Emails from not-for-profits ‘overperformed’ last year
Emails from not-for-profit and utilities firms performed particularly well over the past year, with both seeing a significant increase in click rates.
Charities saw the greatest improvement in click rate, increasing from 3.9% in 2019 to 6.8% in 2020, the highest recorded value since the study began in 2016.
Utilities firms, meanwhile, increased their click rate from 2.4% in 2019 to 3.4% last year. Finance companies also saw a marginal increase in click rate from 2.4% in 2019 to 2.5% in 2020, as did retailers (2.1% in 2019 to 2.2% in 2020), travel firms (3.2% to 3.4%) and publishers (2% to 2.1%).
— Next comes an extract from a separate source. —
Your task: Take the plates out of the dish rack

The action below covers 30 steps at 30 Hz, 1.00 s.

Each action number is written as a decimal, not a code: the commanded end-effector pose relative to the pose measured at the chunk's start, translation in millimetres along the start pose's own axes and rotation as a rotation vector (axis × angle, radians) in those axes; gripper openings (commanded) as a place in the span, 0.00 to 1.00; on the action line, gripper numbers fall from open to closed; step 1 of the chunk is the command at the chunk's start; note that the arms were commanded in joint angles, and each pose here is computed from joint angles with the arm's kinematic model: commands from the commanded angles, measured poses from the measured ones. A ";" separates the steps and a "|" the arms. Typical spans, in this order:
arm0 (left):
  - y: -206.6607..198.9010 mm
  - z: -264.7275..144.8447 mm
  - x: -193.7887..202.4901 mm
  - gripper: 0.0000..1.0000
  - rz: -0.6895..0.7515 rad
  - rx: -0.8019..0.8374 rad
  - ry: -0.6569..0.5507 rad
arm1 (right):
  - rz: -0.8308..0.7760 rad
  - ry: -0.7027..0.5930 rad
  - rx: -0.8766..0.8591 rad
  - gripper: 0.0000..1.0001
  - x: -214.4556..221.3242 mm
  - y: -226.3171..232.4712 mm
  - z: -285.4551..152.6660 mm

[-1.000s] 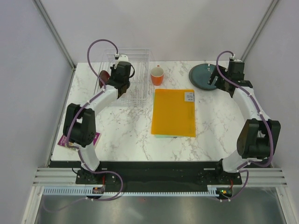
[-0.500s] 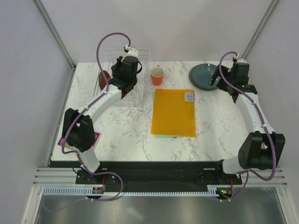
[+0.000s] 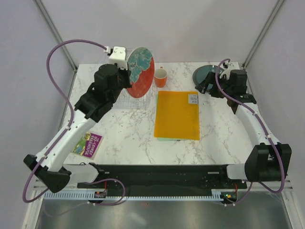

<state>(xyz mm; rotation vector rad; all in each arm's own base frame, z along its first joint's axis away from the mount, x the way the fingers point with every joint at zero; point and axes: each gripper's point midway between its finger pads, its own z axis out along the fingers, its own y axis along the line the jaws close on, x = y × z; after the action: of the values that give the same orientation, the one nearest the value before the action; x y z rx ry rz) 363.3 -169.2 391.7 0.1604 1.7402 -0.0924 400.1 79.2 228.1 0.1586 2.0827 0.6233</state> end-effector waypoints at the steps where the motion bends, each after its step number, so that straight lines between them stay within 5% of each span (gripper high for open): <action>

Looking at open rates, the not-for-profit sector also saw the highest returns this year with 26.1% – up 5% from 2019. Utilities and financial services also registered better open rates than in 2019, up to 26.6% and 21%, respectively.
Overall, ‘email sent’ volumes increased by 17% year on year, but open rates saw a slight reduction from 20% in 2019 to 19.2% last year.
Tim Bond, director of insight at the DMA, says: “Two sectors have particularly stood out this year in our Email Benchmarking Report – not-for-profit and utilities. Both have overperformed. In the first instance, it’s easy to hypothesise that an increased sense of compassion and altruism brought people to engage with charities, to either volunteer their time or donate money to support others in need.
“In the second case, utilities’ positive performance is possibly a reflection of the increased awareness of customers who had to spend more time in the home, consequently developing the need to find more convenient deals to manage their house expenses.”
A quarter of over-50s faced issues accessing online services
More than one in four (27%) people aged over 50 experienced issues accessing services online during the pandemic. Of those who encountered problems, 31% had trouble knowing what to click on.
Nearly half of all users also found links on some sites did not work (46%) and 63% of users who experienced issues found the visual layout and design of sites overly complicated.
Reading text on websites was also a challenge, with 20% of respondents indicating they would prefer larger text. Nearly a quarter (22%) suggested the text used on websites could be easier to understand.
UK retail grows at record pace
UK retail sales grew at a record pace in June as lockdown restrictions eased and people began returning to the high street.
Total retail sales increased by 13.1% in June compared to the same period in 2019, which is above the three month average growth of 10.4%, according to the latest BRC-KPMG retail sales monitor.
On a like-for-like basis, sales increased by 17% over the five weeks to 3 July 2021, with online sales playing a greater role in this figure.
Over the three months to June, food sales increased by 7.9% on a total basis and 9.1% on a like-for-like basis. Non-food retail sales for the same period increased by 12.4% on a total basis and 45.2% on a like-for-like basis.
Helen Dickinson, CEO of the British Retail Consortium, says: “In June, while growth in food sales begun to slow, non-food sales were bolstered by growing consumer confidence and the continued unleashing of consumer demand.
“With many people taking staycations, or cheaper UK-based holidays, many have found they have a little extra to spend at the shops, with strong growth in-store in June. Fashion and footwear did well while the sun was out in the first half of June, while the start of Euro 2020 provided a boost for TVs, snack food and beer.”
Aviva study finds nearly half suffering Covid-related career burnout
Nearly half (47%) of employees are less career-focused because of Covid, while two in five say that they can never switch off from work, according to research from Aviva.
Another result of the always-on work culture that comes with working from home is 40% of employees are concerned about work-related burnout, while half of people complained the boundary between work and home had become “increasingly blurred”.
Women make up 46% of that number, compared to 35% of men. The latter are more in favour of a full return to the office.
“The pandemic may have been a collective experience, but the impact has been fragmented in so many ways, with women especially facing particularly acute stresses from the blurring of lines between home and work,” says Aviva’s wellbeing lead Debbie Bullock.
Marketers signal ‘strongest hiring intentions’ since 2016
Businesses are planning to ramp up hiring in the next three months as the UK economy begins to open up.
The latest data from the IPA Bellwether Report, covering Q2 2021, shows an increasing number of marketers are expecting their company to make new hires, which shows confidence for potential business expansion.
Overall a net balance of 32.8% of respondents expect a rise in employment this quarter. Nearly half (42.6%) expect to see higher recruitment levels within their company, which signals the “strongest hiring intentions” since the IPA began recording employment prospects in Q3 2016.
Just under half (47.5%) say they expect to maintain their existing workforce this quarter, while only 9.8% anticipate further cuts. For comparison, 12% forecasted headcount reductions in the first quarter of 2021, while 29.9% were predicting increases.
Additionally, the positive response to job retention comes despite the government’s furlough scheme coming to end in September.
“It’s encouraging to see approximately 90% of the survey panel planning to either hire more staff or keep their payroll count unchanged over the next three months,” the report says. “These data suggest that Bellwether panel members are preparing their businesses for expansion.”